Azerbaijan–Libya relations refer to bilateral relations between Azerbaijan and Libya. Libya has an embassy in Baku. Azerbaijan has a non-resident embassy in Cairo.

== Diplomatic relations ==
On December 30, 1991, the government of Libya recognized the independence of the Republic of Azerbaijan. Diplomatic relations between Azerbaijan and Libya were established on March 16, 1992. The Embassy of Libya in Baku has been functioning since April 1995. A joint Azerbaijan-Libya working group on inter-parliamentary relations has been functioning in the National Assembly of Azerbaijan (Milli Majlis) since November 19, 2008. In March 2010, the second session of the joint Azerbaijani-Libyan Commission was held in the Libyan capital Tripoli, during which agreements such as a memorandum on the exemption of persons holding a diplomatic passport from the visa regime was concluded.

== Economic cooperation ==
According to statistics from the United Nations trade office (COMTRADE), in 2010 Azerbaijan's export of drilling and milling machines to Libya amounted to 900 US dollars.

On March 8, 2010, the Libya-Azerbaijan business forum was held in Tripoli with the financial support of the Ministry of economic development of Libya, the Azerbaijan Export and Investment Promotion Fund (AzPromo), as well as the Chamber of Commerce, industry and agriculture of Libya.

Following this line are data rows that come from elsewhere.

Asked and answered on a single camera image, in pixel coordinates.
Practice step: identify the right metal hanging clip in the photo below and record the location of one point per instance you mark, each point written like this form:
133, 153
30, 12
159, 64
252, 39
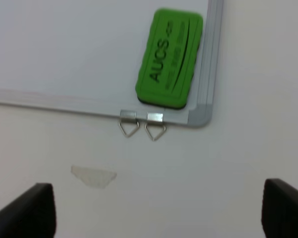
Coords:
155, 126

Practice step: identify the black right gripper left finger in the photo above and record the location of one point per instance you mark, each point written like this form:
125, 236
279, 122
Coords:
31, 215

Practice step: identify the metal hanging clip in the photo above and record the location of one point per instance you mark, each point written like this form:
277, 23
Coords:
128, 123
155, 126

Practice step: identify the clear tape scrap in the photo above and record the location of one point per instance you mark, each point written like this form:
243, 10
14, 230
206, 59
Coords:
95, 178

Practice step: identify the left metal hanging clip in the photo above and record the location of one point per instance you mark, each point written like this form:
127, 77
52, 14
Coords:
128, 123

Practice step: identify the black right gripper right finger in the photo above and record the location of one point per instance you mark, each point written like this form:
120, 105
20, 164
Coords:
279, 216

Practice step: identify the white aluminium-framed whiteboard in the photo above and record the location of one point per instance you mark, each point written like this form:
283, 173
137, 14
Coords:
84, 56

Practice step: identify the green foam whiteboard eraser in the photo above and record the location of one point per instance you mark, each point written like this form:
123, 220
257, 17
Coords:
168, 64

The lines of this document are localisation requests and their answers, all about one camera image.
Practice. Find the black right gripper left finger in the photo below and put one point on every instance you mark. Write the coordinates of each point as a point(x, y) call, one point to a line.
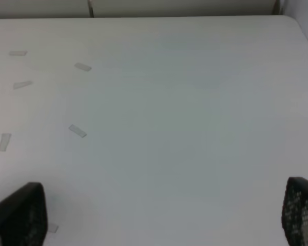
point(23, 216)

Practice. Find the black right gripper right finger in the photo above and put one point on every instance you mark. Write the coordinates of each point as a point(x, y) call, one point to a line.
point(294, 216)

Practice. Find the clear tape strip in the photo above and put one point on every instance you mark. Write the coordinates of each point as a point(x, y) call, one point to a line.
point(77, 131)
point(52, 228)
point(22, 84)
point(83, 67)
point(17, 53)
point(5, 139)

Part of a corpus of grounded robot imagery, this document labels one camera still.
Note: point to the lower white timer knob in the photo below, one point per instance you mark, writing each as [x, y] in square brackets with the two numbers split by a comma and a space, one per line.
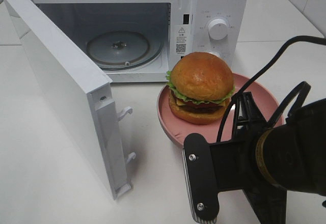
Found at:
[216, 54]

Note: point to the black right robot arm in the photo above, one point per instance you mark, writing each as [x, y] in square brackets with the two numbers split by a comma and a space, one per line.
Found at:
[263, 160]

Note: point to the burger with lettuce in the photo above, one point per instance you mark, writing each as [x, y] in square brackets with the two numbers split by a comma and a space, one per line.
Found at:
[200, 88]

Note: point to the white microwave door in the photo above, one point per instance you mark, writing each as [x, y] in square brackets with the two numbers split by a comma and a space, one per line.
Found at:
[78, 91]

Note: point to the glass microwave turntable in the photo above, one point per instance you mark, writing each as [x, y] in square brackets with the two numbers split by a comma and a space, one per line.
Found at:
[121, 50]

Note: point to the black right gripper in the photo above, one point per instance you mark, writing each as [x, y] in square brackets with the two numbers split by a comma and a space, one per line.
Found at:
[224, 166]

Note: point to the upper white power knob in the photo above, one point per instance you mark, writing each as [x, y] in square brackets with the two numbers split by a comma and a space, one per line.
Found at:
[218, 28]

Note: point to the white microwave oven body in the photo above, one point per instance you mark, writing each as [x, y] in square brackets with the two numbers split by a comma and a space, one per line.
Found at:
[182, 25]

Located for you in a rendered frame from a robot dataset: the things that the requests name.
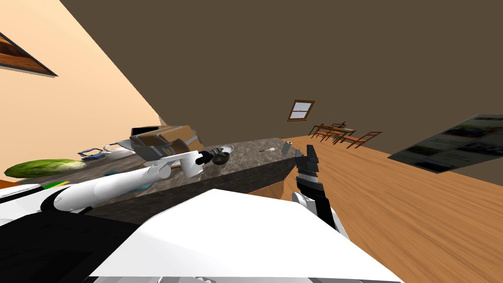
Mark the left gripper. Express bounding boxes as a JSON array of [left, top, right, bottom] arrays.
[[195, 151, 215, 166]]

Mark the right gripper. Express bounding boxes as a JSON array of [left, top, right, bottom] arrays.
[[295, 144, 320, 177]]

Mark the dark round cup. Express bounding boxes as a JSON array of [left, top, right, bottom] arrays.
[[212, 150, 231, 166]]

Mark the wooden dining table with chairs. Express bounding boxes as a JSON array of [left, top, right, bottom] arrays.
[[308, 121, 383, 150]]

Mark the brown and grey toaster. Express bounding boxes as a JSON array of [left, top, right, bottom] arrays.
[[129, 125, 205, 163]]

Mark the brown framed window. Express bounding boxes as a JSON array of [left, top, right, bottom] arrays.
[[287, 99, 316, 122]]

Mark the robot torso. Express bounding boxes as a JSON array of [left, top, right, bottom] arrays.
[[89, 188, 405, 283]]

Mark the blue and grey object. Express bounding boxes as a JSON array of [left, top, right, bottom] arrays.
[[78, 147, 106, 162]]

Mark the green and yellow sponge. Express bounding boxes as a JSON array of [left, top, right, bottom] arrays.
[[42, 180, 71, 190]]

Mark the green cucumber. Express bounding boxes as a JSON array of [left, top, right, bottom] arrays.
[[3, 159, 87, 179]]

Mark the dark framed wooden picture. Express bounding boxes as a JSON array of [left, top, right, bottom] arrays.
[[0, 32, 59, 78]]

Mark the dark wall poster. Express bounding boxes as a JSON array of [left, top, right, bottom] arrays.
[[388, 113, 503, 174]]

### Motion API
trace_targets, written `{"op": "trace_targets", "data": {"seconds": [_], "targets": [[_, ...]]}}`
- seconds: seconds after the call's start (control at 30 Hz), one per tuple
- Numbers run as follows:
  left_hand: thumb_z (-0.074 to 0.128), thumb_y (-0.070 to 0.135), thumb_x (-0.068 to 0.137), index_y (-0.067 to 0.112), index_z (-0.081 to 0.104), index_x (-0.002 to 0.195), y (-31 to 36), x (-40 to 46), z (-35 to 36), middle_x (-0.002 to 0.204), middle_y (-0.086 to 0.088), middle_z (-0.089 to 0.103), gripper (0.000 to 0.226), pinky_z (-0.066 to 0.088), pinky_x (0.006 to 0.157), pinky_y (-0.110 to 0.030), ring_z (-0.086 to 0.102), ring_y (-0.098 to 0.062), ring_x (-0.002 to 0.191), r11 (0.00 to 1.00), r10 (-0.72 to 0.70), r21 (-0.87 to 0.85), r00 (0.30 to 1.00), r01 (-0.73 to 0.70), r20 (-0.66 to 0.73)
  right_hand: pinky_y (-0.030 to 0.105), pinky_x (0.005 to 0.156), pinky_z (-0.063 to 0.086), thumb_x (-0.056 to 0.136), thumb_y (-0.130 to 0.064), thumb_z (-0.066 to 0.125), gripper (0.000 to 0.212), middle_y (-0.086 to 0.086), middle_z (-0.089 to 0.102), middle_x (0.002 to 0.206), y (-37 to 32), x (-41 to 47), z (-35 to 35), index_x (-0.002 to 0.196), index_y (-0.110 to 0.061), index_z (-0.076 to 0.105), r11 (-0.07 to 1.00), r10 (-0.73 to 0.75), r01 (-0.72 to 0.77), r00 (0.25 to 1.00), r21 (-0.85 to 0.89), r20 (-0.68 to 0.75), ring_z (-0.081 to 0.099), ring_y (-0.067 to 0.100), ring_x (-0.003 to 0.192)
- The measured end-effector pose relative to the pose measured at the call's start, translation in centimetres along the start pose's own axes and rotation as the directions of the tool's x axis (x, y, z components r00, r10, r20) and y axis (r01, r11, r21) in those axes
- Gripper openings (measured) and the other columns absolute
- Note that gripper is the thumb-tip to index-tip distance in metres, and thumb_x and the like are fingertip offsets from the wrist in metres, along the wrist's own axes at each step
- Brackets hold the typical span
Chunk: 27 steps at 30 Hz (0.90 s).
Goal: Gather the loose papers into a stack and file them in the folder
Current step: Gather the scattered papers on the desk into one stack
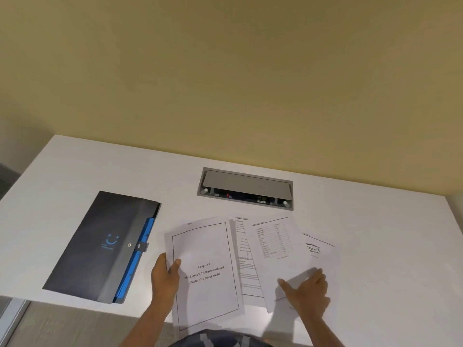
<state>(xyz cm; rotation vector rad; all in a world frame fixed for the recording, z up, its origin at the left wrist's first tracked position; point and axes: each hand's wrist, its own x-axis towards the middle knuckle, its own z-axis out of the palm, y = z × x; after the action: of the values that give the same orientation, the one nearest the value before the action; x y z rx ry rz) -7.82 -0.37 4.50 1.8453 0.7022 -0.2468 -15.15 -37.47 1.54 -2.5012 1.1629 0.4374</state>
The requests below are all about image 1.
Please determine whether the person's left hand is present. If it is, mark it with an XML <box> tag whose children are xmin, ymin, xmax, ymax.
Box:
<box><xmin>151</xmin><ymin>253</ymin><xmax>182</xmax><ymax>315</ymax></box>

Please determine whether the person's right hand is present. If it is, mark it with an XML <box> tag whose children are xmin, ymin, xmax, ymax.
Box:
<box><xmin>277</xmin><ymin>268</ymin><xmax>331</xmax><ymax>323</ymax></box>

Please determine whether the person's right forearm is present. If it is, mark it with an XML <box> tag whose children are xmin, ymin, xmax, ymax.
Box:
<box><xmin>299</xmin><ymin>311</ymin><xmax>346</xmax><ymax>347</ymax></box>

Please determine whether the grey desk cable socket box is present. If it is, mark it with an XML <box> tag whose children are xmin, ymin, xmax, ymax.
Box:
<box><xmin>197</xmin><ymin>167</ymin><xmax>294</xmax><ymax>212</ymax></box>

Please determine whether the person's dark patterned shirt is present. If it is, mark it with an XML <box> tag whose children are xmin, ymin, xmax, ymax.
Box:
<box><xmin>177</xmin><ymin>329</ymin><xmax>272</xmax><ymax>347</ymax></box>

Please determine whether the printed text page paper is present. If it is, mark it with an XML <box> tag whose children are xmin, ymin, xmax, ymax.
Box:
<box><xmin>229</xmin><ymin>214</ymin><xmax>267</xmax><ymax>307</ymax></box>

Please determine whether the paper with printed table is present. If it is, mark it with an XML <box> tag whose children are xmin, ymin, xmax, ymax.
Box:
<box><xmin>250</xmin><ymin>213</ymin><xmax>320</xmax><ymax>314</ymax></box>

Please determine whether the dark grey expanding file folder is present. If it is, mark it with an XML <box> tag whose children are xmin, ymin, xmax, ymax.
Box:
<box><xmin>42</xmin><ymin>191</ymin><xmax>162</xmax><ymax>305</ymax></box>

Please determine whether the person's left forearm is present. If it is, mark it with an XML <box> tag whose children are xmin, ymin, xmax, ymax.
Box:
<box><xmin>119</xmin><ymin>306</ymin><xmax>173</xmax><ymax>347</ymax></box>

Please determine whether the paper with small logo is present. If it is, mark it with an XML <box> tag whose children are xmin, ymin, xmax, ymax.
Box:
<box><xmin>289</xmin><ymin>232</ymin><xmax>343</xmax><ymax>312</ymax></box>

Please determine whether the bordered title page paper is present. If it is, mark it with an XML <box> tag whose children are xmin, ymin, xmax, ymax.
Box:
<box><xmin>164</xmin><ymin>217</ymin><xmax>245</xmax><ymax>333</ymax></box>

In May 2012, the leadership of the State oil company of Azerbaijan (SOCAR) decided to start construction of an oil refinery and create a network of automobile filling stations in Libya.

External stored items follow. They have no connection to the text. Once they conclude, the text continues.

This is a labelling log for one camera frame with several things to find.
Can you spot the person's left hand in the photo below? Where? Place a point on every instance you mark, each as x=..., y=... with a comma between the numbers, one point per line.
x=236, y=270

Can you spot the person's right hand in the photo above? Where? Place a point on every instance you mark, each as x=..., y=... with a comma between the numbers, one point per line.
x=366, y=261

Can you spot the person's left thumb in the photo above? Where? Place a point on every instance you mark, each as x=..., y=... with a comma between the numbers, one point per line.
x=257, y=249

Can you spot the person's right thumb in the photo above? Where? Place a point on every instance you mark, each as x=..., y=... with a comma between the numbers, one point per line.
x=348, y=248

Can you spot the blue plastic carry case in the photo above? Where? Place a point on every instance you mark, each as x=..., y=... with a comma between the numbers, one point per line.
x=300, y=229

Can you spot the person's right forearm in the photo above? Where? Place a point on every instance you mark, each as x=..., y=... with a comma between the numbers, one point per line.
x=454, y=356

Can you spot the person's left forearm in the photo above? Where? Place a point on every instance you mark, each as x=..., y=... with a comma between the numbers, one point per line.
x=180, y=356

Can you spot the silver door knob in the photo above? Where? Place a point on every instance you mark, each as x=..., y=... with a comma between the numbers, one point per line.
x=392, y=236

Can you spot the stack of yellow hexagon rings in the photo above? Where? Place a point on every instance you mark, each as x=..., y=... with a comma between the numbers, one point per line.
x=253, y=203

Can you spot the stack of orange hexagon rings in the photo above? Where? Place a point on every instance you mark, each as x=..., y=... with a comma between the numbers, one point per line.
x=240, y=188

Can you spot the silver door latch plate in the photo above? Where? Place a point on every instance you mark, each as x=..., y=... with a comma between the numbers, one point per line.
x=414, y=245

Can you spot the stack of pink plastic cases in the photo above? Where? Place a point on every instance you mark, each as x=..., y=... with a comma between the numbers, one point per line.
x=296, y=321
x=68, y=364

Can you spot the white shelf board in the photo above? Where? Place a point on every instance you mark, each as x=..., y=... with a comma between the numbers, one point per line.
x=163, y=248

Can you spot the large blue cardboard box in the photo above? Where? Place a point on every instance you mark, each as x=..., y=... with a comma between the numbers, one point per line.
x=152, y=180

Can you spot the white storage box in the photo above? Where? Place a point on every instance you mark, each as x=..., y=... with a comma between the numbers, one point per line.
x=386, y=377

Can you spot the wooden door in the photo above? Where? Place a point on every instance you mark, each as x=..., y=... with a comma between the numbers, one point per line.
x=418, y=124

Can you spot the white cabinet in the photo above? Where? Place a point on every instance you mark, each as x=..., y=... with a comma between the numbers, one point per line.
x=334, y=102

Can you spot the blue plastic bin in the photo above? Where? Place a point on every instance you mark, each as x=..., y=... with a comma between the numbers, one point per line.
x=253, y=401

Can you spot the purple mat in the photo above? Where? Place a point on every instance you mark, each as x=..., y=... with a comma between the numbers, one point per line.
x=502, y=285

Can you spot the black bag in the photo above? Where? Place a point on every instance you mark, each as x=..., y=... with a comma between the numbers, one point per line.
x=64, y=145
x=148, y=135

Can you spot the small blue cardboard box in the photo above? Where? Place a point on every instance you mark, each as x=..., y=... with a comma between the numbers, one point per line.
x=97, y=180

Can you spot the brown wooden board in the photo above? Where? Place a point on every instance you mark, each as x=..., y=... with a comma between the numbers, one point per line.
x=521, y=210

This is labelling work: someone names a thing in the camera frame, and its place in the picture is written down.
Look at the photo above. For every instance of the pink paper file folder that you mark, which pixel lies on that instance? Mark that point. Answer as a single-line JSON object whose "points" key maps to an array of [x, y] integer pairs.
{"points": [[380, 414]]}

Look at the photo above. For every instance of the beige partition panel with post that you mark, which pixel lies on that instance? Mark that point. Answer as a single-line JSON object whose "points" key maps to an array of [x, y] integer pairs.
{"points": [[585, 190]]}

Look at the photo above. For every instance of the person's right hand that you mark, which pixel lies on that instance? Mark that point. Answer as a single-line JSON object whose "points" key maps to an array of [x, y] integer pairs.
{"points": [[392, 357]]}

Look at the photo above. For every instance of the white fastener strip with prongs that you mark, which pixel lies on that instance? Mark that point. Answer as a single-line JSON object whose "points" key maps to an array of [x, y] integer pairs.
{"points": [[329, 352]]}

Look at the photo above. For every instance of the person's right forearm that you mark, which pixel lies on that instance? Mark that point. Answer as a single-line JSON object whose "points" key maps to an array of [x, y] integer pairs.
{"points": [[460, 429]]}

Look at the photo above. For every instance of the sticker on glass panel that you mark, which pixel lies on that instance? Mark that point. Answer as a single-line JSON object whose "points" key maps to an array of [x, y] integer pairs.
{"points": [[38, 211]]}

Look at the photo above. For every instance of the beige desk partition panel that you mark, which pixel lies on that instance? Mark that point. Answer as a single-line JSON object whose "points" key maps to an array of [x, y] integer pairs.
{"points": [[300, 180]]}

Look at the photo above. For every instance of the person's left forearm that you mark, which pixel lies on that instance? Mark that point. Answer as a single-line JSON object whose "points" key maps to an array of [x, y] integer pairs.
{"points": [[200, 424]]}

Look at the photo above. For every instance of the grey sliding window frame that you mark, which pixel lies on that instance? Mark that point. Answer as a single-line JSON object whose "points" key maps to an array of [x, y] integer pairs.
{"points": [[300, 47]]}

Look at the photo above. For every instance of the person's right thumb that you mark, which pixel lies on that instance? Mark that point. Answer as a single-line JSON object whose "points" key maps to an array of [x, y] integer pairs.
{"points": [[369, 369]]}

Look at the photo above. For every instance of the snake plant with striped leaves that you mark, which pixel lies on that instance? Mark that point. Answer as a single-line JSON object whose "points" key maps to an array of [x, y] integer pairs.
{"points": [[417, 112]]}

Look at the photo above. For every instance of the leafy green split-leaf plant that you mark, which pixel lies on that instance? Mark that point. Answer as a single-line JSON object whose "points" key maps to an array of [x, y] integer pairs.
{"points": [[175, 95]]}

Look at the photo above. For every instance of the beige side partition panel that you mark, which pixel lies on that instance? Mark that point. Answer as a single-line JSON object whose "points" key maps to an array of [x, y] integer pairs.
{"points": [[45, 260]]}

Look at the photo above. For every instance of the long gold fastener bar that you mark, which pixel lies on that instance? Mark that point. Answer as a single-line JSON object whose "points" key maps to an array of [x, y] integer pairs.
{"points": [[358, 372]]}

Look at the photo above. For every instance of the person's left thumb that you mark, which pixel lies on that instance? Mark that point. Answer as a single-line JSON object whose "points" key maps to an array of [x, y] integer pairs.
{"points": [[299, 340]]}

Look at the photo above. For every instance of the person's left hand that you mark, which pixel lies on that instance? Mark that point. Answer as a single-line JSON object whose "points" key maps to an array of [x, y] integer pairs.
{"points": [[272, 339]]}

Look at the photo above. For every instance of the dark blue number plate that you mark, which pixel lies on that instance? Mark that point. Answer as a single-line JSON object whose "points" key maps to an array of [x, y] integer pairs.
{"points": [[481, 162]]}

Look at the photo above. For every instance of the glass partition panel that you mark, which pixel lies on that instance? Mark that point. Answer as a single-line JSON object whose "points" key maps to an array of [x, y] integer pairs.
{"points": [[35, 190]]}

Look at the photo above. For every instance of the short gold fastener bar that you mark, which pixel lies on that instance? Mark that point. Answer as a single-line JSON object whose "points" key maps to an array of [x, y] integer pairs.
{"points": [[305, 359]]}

In the spring of 2013, the two governments reached an agreement to start joint oil and gas production. It is planned to implement a number of projects with the participation of both public and private companies.

According to 2013 statistics, the volume of Azerbaijan's foreign trade turnover with Libya was 167.14 million US dollars, while the volume of exports was 166.27 million us dollars, and the volume of imports was 0.87 million US dollars. The trade surplus was 165.40 million US dollars. The share of Libya was 0.48%, including 0.01% for imports and 0.69% for exports.

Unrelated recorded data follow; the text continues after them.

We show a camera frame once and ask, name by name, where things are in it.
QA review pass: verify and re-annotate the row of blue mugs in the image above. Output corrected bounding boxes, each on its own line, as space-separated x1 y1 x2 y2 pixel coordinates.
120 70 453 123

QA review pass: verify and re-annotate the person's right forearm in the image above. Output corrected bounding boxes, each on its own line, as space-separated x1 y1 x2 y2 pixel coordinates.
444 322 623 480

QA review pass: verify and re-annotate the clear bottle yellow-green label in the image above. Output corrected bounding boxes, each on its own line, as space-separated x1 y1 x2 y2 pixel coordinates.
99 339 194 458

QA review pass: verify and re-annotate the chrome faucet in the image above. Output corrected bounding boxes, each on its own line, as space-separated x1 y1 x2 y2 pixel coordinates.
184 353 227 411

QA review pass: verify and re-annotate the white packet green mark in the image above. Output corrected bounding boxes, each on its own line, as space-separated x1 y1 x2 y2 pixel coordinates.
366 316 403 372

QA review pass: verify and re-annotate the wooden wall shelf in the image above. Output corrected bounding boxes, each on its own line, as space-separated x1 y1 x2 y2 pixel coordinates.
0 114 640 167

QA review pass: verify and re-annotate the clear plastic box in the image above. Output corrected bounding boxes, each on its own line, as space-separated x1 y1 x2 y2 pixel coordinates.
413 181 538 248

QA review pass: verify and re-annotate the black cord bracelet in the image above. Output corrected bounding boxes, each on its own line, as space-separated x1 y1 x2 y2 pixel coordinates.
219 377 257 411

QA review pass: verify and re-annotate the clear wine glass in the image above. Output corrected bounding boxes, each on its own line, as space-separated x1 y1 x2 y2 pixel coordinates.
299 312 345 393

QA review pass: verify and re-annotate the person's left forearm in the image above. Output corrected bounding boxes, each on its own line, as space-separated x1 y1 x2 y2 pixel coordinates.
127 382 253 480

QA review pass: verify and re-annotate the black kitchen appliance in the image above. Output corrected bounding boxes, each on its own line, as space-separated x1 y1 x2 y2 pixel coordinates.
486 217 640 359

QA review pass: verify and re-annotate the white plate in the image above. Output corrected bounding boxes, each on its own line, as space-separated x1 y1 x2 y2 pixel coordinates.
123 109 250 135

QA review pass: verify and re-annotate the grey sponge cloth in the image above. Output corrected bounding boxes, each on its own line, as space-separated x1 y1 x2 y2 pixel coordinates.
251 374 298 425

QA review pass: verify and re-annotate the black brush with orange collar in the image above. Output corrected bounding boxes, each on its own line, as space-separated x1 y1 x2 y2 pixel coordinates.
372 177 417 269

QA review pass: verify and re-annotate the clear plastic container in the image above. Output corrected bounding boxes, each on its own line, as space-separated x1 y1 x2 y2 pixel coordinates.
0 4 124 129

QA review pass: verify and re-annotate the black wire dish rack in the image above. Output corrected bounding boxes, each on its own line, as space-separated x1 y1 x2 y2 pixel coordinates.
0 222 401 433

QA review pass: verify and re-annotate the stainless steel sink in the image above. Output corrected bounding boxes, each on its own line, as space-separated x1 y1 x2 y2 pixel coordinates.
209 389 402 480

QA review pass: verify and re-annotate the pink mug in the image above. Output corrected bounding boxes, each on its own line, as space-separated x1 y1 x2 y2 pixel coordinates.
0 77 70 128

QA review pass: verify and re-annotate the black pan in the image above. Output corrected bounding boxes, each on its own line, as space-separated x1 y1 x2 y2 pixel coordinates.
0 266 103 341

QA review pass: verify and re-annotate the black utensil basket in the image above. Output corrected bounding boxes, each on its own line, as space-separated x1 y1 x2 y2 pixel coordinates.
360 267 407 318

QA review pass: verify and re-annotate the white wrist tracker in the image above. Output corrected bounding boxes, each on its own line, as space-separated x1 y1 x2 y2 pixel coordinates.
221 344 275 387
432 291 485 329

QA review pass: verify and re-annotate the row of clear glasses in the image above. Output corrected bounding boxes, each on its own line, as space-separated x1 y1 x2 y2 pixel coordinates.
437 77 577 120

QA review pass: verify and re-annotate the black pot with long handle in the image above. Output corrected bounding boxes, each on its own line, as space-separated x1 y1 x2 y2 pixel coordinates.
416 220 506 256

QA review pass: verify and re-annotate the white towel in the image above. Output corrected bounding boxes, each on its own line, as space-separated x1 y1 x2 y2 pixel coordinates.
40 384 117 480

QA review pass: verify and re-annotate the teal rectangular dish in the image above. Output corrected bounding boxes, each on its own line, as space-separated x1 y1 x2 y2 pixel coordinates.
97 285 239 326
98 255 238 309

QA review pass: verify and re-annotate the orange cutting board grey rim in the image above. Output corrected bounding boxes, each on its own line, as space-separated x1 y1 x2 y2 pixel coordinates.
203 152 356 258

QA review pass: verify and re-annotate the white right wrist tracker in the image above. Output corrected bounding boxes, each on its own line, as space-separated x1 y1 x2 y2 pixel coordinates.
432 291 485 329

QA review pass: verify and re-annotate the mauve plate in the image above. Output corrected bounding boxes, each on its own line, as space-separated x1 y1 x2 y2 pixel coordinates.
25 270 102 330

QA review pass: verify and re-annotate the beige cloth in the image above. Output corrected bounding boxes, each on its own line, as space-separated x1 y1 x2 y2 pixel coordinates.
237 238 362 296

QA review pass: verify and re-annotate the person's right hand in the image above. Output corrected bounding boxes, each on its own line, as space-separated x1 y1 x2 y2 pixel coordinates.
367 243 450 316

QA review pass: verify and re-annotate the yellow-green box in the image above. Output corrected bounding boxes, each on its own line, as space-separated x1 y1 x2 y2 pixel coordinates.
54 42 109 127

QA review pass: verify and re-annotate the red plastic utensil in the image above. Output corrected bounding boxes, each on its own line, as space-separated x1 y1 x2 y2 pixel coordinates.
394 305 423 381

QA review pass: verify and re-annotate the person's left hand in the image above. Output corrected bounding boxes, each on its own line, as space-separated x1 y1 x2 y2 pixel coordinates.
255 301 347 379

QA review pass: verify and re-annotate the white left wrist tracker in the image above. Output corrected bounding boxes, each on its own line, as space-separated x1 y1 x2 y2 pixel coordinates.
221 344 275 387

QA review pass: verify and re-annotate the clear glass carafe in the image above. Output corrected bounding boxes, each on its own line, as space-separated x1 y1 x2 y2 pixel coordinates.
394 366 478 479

In 2013, foreign trade turnover with Libya increased by 17.33%, including exports-16.72 times compared to 2012.

The heads of Azerbaijani companies are investing in the energy sector of Libya.

Trade turnover (in millions of US dollars)

| Years | Trade turnover | Export | Import |
|---|---|---|---|
| 2014 | 26.67 | 25.76 | 0.91 |
| 2015 | - | - | - |
| 2016 | - | - | - |
| 2017 | 0,1 | 0,1 | 0,0 |
| 2018 | - | - | - |

The basis of exports from Azerbaijan to Libya is gasoline (diesel fuel), etc.

The basis of exports from Libya to Azerbaijan are plastic pipes and hoses, plastic fittings, vinyl polymers of primary form, etc.

== International cooperation ==
Cooperation in the international arena is carried out within the framework of various international organizations: Non-Aligned Movement, the UN, Organisation of Islamic Cooperation, etc.

== Humanitarian assistance ==
In March 2013, as part of the "fight against avoidable blindness" campaign, the Azerbaijan International Development Agency (AIDA), the Ministry of foreign affairs of Azerbaijan and the Islamic Development Bank (IDB) sent humanitarian aid to the Libyan city of Ubara.